Le roi devint tout pâle.

- Espèce de misérable ver de terre, personne ne peut me menacer. Ni vous, ni cette catin, ni cette lettre qui ne verra plus jamais la lumière du jour. Gardes !

Les gardes royaux dégainèrent leurs épées et s'avancèrent. Il y eut alors un soudain éclat de lumière et la salle du trône fut remplie de Lamenoires impériaux menés par Prosuccus. Ils étaient là depuis des heures, invisibles dans les ombres.

- Au nom de Sa Majesté Impériale, Uriel Septim VII, je vous arrête, claironna Strale.

Les portes s'ouvrirent et le roi et la reine, têtes baissées, furent emmenés. Gyna dit à Prosuccus où ils pourraient certainement trouver leur fils, le prince Sylon. Les courtisans et les nobles réunis dans la salle du trône regardaient médusés l'étrange procession, qui conduisait leur reine et leur roi dans leur propre prison royale. Personne ne broncha.

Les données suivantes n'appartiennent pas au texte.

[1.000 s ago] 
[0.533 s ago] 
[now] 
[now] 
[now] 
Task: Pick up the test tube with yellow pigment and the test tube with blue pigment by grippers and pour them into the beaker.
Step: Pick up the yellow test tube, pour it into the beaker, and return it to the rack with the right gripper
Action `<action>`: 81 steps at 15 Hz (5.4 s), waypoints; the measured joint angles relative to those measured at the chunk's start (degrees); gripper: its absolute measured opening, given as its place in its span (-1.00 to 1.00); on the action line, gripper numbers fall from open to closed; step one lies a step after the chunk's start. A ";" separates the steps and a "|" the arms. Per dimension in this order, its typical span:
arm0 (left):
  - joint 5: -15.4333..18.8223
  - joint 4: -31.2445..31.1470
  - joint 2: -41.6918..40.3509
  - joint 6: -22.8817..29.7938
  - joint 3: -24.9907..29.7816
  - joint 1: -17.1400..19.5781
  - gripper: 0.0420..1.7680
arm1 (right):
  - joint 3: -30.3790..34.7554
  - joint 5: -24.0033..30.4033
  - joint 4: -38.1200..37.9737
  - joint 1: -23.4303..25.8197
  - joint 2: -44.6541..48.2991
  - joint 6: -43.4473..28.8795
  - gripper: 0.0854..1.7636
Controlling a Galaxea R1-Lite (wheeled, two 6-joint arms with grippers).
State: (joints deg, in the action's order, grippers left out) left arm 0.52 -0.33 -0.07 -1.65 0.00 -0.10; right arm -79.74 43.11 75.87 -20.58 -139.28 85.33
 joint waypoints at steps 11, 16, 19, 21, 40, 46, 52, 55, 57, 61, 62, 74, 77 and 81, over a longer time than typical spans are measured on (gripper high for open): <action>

Lorsque enfin, on entendit une voix, elle surprit tout le monde. Dame Jyllia était arrivée à la cour.

- Que se passe-t-il ? Qui ose usurper l'autorité du roi et de la reine ?

Le seigneur Strale se tourna vers Prosuccus :

- Pourrions-nous parler en privé à dame Jyllia. Vous savez ce qu'il y a à faire.

Prosuccus acquiesça et fit refermer les portes de la salle du trône. Les courtisans se pressèrent contre les battants pour écouter ce qui se disait. Bien qu'ils n'osassent l'avouer, ils voulaient une explication au même titre que dame Jyllia.